Serbia – Re-Emerging Destination

Petrovaradinska Tvrđava, Novi Sad - 2009Serbia is located in the southeast of Europe in the region known as the Balkans. It is what remains of the former Yugoslavia. Serbia formed a medieval kingdom which evolved into an empire that reached its maximum extension in the fourteenth century. In the XVI century the Serbian territory was conquered by the Ottoman Empire, to which it belonged until the nineteenth century, when Serbia regained its independence and expanded its territory.

After the end of the First World War, Serbia formed together with other Balkan territories the Kingdom of Yugoslavia. After the Second World War it became part of the Socialist Federal Republic of Yugoslavia, that term disintegrating after a series of wars in the 1990s.

FiguresFinally, Serbia once again became an independent State in 2006, after the dissolution of the union of Serbia with Montenegro. On 17 February 2008, the interim parliament of Kosovo, a province of Serbia southern ethnic Albanian majority, declared its independence from Serbia on a unilateral basis. Such independence is not recognized by the Serbian Government, who regarded Kosovo an autonomous province own -officially called autonomous province of Kosovo and Metohija – under the administration of United Nations.

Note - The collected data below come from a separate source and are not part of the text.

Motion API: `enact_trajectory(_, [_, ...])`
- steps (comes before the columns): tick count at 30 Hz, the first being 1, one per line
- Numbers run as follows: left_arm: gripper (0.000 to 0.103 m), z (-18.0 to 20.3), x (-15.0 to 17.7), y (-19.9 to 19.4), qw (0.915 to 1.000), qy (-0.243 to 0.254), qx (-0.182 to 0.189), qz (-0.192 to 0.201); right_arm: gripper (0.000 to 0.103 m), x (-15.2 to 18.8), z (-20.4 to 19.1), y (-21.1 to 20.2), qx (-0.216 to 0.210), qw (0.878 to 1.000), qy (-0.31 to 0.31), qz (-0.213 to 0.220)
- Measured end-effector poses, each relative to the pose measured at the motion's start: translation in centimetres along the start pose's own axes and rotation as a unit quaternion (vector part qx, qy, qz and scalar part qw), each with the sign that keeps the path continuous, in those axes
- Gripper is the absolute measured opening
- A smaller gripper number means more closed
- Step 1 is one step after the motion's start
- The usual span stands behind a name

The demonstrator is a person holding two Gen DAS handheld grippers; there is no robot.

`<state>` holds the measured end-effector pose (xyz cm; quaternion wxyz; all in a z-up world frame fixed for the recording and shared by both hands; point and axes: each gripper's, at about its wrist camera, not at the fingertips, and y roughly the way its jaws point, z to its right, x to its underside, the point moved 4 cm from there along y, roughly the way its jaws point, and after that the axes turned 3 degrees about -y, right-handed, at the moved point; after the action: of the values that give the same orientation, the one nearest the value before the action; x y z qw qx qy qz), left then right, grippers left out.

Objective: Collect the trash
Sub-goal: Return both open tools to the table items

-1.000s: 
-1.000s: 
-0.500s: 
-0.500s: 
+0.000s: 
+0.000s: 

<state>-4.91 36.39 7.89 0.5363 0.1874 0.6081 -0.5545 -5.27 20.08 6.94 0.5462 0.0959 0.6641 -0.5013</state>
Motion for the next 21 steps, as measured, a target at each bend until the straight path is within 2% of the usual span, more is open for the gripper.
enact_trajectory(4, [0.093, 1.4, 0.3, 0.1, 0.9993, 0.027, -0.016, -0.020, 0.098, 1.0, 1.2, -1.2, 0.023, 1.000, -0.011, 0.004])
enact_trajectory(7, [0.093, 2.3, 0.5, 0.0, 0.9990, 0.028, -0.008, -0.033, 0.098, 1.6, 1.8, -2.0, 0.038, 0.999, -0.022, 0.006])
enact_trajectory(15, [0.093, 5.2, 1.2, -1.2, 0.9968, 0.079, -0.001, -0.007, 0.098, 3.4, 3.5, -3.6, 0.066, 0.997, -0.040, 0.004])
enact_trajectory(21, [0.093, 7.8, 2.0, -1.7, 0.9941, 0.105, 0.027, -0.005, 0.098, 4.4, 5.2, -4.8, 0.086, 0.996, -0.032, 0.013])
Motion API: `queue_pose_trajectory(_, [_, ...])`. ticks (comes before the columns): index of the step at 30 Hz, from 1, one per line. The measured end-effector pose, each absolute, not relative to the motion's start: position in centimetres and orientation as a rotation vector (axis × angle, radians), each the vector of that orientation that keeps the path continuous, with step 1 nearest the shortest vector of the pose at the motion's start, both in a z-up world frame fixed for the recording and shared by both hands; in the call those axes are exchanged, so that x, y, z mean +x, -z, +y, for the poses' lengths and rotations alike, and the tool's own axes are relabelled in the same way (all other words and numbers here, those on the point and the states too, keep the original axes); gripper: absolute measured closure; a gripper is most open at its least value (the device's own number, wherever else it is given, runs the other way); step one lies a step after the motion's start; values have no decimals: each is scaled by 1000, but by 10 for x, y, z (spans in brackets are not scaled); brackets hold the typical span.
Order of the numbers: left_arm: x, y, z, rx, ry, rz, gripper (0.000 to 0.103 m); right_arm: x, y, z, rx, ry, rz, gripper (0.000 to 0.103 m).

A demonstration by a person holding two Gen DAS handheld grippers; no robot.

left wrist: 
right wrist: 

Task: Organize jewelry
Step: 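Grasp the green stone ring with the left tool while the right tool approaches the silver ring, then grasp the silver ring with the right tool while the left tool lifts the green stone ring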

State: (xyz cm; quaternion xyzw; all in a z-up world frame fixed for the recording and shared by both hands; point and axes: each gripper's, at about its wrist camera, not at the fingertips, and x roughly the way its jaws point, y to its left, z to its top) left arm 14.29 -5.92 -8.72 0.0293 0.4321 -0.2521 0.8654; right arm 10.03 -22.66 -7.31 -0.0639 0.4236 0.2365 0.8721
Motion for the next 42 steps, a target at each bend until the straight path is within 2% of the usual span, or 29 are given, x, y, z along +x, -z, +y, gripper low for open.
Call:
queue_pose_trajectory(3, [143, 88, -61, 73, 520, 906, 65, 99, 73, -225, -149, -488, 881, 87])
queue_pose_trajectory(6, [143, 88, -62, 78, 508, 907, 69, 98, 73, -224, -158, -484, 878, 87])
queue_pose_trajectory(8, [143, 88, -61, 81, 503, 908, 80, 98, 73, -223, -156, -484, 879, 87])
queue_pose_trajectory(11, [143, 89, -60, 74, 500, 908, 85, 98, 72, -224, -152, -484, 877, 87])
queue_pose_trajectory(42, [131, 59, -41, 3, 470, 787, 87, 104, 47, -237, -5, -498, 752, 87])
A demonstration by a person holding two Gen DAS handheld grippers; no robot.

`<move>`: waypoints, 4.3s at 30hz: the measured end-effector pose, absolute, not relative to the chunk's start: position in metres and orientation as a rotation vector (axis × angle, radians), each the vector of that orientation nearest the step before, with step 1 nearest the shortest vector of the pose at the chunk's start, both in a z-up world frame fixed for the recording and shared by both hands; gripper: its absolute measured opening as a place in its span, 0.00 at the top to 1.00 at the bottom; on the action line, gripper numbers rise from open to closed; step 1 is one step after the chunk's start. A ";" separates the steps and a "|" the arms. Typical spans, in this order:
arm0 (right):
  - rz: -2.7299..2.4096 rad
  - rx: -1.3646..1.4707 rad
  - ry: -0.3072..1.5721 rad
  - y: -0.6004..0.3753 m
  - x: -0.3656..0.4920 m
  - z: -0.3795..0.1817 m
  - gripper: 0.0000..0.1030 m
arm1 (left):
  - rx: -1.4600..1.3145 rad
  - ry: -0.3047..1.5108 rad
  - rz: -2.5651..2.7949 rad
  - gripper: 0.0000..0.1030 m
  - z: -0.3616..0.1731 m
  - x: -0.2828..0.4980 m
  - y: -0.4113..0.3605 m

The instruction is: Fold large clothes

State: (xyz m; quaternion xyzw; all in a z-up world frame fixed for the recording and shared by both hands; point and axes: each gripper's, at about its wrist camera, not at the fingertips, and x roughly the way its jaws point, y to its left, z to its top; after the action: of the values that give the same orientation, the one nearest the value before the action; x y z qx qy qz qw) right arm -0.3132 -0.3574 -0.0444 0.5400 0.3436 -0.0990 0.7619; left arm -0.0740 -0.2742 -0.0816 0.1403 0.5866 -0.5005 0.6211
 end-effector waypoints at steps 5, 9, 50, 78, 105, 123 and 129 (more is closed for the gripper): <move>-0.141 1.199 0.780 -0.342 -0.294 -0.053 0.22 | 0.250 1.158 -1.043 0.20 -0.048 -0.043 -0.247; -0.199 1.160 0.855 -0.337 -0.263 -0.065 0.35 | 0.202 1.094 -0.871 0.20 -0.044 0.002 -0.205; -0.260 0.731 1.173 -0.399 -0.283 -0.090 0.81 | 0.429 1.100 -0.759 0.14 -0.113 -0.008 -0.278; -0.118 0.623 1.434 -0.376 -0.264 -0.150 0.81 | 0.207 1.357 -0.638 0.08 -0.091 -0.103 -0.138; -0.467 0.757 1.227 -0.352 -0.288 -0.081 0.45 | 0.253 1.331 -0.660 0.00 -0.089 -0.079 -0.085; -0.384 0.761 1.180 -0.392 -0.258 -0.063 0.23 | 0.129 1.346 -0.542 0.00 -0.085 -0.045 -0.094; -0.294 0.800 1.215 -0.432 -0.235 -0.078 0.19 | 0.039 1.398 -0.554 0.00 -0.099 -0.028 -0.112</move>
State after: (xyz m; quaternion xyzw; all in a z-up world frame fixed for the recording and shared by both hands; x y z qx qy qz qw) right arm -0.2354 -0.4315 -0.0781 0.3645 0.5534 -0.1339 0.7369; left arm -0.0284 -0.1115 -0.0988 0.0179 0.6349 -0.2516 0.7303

Serbia occupies a surface area of 77,474 km2 (without Kosovo) and has a population of 10 million inhabitants. Its geography is flat in the north, hilly in the south. Although the country is landlocked, there are around 2,000 km of navigable rivers and canals, connecting Serbia with the north and west of Europe (via the rhine-main -Danube Canal – Path of the North Sea); with Eastern Europe (via Tisza, Timiş, Begej, Danube and the routes of the Black Sea) and with the south of Europe (via the Sava River).

Night colorsTwo of the largest cities in Serbia, Belgrade and Novi Sad, are the main ports of the Danube. The Danube river acts as a natural boundary in a wide stretch with Romania and in another with Croatia, as well as the Sava and the Drina (this during 150 km) with Bosnia and Herzegovina.

Serbia has historically been considered a transition zone  between East and West, which has also conditioned its turbulent history. The route of the valley of the Morava, which prevents the mountainous regions, is the easiest way to travel by land from continental Europe to Greece and Asia Minor. The tourist offer of Serbia is divided between the urban tourism, focusing on large cities of Belgrade, Novi Sad and Niš, and relating to rural areas (especially their monasteries) and nature.

Rotunda of GaleriusSerbia boasts three World Heritage sites by UNESCO: medieval monuments of Stari Ras and Sopoçani, the Orthodox Monastery sMoerbio of Studenica and the Roman site of the Palace of Galerius.

Serbian cuisine is characterized by a mix of dishes of Turkish origin and central European also. The & Burek (cake with layers of cheese or meat)is present throughout the country. The barbecue of different types of meat, or meat grilled minced, meatballs, are very common, the steak Karadjorde, or the pljeskavica, beef patty, the mesano meso, barbecue or duvec varied, pork ribs grilled vegetables. In Vojvodina is typical goulash. Also the alaska Corba a spicy stew of fish river. The kebab is quite common, and also the moussaka. Boiled beans or zucchini stuffed with minced meat and rice , punjena tikvica, are other typical dishes. The wine is produced in areas such as, Sremski Karlovci, Vrsac, Zupa, Smederevo, Timok till. The typical drink is the plum liqueur.

Molly BandSerbia is a country that has a very rich cultural universe, artists, writers, musicians … With a current, very critical, regime and due to the wars that the country has experienced in recent times, there is also a thriving writers community. The writer Ivo Andric won the Nobel Prize for his book ‘Na Drini Cuprija’, on religious differences.

The popular music – folk – in Yugoslavia is very important. Instruments such as the caraba (bagpipes small), gajde (another type of bagpipe) more similar to that used in Galicia, Asturias or Scotland, made of goat skin, frula (small flute), duduk (big flute), and violin are used in their dances. The most popular music and more genuine in Serbia is the ‘Blehmuzica’, or music of bronze, made primarily by peasants, with wind instruments, music that is very present in films of Emir Kusturica as ‘underground’ or ‘Black Cat, White Cat’. The language is of Slavic origin, and has been renamed Serbian after secession.